Marlborough Contemporary | New York
545 West 25th Street
December 8 - January 14
“ROACH FARTS OF SHARK STAMPEDE” reads a collage in this modest exhibition of Jack Smith’s drawings, photographs, and assorted ephemera. The phrase is mysterious, funny, Instagrammable—and it nicely summarizes the late artist/filmmaker’s mischievous imagination, which was always more fabulous than real life. Smith is best known for his 1963 film Flaming Creatures, an erotic romp filled with all manner of homosexy lasciviousness. Fliers for screenings appear alongside notes, printed materials, and correspondences—an unexpected letter from Playboy discloses the magazine’s endorsement of the artist. A trio of untitled photographs from circa 1958–62, which were reprinted in 2011, highlights Smith’s blend of camp and ritual. They feature a creepy couple—in tatty, flamboyant costumes and Day of the Dead makeup—on a butterfly-catching expedition.
Smith’s drawings on napkins and craft paper just hint at the breadth of his experimentation.

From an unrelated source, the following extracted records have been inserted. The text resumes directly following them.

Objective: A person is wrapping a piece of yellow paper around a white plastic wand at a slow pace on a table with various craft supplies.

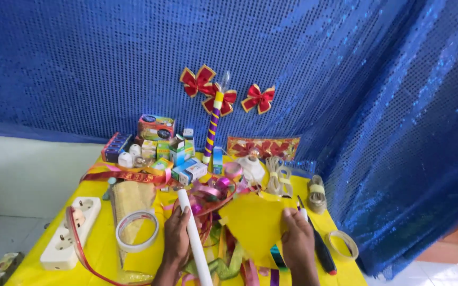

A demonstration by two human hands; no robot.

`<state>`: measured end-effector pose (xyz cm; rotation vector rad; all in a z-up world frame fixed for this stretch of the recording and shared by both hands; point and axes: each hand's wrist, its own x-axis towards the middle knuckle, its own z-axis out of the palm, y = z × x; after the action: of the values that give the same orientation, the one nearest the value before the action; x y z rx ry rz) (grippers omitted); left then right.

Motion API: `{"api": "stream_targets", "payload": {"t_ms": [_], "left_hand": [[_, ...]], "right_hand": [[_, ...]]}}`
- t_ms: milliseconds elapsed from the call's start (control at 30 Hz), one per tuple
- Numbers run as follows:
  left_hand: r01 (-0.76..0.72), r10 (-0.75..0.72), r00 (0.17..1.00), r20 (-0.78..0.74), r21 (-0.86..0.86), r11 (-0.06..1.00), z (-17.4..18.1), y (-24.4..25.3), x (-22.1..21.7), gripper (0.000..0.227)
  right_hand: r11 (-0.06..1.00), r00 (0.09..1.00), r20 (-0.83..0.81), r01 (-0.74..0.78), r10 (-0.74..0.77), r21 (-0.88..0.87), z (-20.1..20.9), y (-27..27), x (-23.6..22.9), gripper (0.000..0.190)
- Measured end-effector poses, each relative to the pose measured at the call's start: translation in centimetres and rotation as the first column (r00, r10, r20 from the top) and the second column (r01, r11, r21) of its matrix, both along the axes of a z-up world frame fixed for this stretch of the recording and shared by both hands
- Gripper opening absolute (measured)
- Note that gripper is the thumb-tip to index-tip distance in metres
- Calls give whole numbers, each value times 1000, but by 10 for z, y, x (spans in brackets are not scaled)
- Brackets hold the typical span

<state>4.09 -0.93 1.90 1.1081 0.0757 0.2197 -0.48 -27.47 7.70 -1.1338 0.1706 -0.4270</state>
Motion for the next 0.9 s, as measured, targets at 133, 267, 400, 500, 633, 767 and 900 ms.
{"api": "stream_targets", "payload": {"t_ms": [133,267,400,500,633,767,900], "left_hand": [[-27,15,999,-48,-264,964,9,-3,-6,28],[-72,62,997,-41,-342,937,-8,-2,4,33],[-228,237,971,-32,-425,876,-17,2,10,29],[-267,287,958,6,-353,897,-8,8,4,38],[-213,249,966,67,-335,918,-6,7,2,41],[-183,209,976,60,-291,939,3,5,-7,41],[-169,209,973,98,-314,934,1,3,-7,40]], "right_hand": [[851,981,144,182,-126,-492,76,19,19,24],[454,924,332,217,191,-864,102,74,32,29],[-76,874,-44,-9,484,-997,71,132,26,21],[-187,840,-268,-202,472,-961,46,142,8,40],[96,836,-187,-273,517,-957,15,109,-8,56],[227,883,-205,-322,422,-919,11,75,-34,52],[352,964,-184,-242,189,-904,-16,56,-44,39]]}}
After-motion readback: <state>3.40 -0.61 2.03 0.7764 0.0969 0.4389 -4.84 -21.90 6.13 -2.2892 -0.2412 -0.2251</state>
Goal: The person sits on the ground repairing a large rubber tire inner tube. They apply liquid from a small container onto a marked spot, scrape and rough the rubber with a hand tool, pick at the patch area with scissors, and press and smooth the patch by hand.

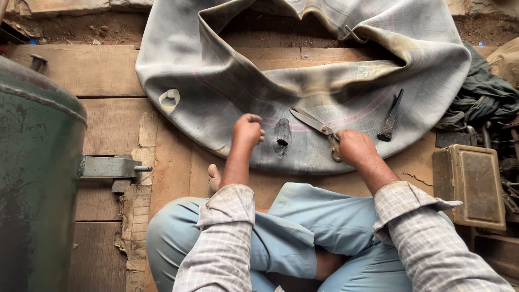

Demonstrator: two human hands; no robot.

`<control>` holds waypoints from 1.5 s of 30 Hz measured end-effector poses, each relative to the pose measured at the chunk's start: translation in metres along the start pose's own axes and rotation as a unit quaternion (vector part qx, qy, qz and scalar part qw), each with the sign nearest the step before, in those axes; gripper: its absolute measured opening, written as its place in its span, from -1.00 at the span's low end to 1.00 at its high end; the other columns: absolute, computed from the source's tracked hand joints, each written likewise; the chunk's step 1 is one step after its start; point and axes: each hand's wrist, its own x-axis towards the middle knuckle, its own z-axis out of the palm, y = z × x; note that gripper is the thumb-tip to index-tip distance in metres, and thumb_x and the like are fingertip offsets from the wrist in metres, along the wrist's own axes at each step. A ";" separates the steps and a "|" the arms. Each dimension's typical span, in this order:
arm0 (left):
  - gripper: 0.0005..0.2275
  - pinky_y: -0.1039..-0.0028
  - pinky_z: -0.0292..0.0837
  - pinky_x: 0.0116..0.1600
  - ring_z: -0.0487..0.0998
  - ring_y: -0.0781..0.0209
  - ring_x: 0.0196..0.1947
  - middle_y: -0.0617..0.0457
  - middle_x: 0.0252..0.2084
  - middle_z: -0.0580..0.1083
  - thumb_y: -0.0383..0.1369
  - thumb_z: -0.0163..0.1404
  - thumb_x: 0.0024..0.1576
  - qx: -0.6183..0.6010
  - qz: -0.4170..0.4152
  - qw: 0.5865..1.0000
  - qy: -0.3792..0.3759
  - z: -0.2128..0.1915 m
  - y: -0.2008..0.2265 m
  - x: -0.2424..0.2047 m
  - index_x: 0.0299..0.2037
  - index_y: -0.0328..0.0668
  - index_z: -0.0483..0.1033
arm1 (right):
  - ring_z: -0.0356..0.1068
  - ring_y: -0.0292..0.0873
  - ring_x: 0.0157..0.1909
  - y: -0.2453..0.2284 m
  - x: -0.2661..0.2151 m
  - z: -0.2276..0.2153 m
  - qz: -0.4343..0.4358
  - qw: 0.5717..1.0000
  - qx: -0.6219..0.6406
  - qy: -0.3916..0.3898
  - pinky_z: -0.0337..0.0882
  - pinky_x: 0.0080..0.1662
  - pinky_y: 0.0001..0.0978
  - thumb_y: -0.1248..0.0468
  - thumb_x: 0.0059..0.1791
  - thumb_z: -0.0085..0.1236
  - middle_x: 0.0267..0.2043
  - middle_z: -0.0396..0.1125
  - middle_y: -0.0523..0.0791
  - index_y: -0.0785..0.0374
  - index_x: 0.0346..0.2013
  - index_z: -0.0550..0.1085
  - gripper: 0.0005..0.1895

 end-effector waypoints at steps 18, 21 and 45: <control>-0.72 0.30 0.55 -0.05 0.66 0.17 -0.17 0.03 -0.22 0.64 -0.25 0.36 -0.07 0.349 0.006 0.937 -0.026 0.017 -0.019 -0.005 -0.24 -0.11 0.60 | 0.53 -0.04 -0.12 -0.116 0.029 0.011 -0.063 0.937 0.343 0.019 0.48 -0.04 -0.21 0.30 -0.08 0.27 -0.16 0.52 -0.01 0.23 -0.18 0.64 -0.80; -0.67 0.27 0.61 -0.02 0.71 0.11 -0.12 0.00 -0.17 0.65 -0.27 0.36 -0.08 0.378 -0.050 0.921 -0.076 0.012 0.009 -0.026 -0.16 -0.10 0.55 | 0.54 -0.06 -0.13 -0.114 0.033 0.022 -0.059 0.934 0.353 0.009 0.49 -0.04 -0.23 0.31 -0.08 0.25 -0.17 0.53 -0.04 0.21 -0.19 0.63 -0.82; -0.57 0.26 0.47 0.24 0.50 0.05 0.23 -0.01 0.20 0.49 -0.31 0.26 0.05 0.451 -0.059 0.890 -0.005 0.021 0.005 -0.037 0.14 -0.01 0.48 | 0.43 -0.06 -0.06 -0.130 0.008 0.036 -0.192 0.962 0.169 0.096 0.42 0.01 -0.18 0.38 -0.10 0.18 -0.25 0.46 -0.15 0.17 -0.35 0.63 -0.89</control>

Though he made things from junk, he turned it all into gold—or beautiful fool’s gold, anyway. The undated Mirage Publications gives us covers for made-up erotic novels, with titles such as Pasty Glamour, Tales of Uranus, and Slavery Stories; while an untitled and undated bit of roundabout doodling calls to mind ancient Egyptian devotionals. But . . . Who Would Punish Us? (From “The White Pig of the Medina”), ca. 1967, is an endearing portrait of a fat prostitute reclining, smoking and smiling. L.B. was really loving Shirley . . . (undated), shows a doctor clutching a needle, his lovely patient strung out on “munchkin glands.” It makes your skin crawl. Most of the exhibition’s framed materials are “date unknown,” an ambiguity which enhances the show’s intimate scope. Smith’s jouissance—or explosive mental orgasm—does wonders for our dreadful postelection malaise.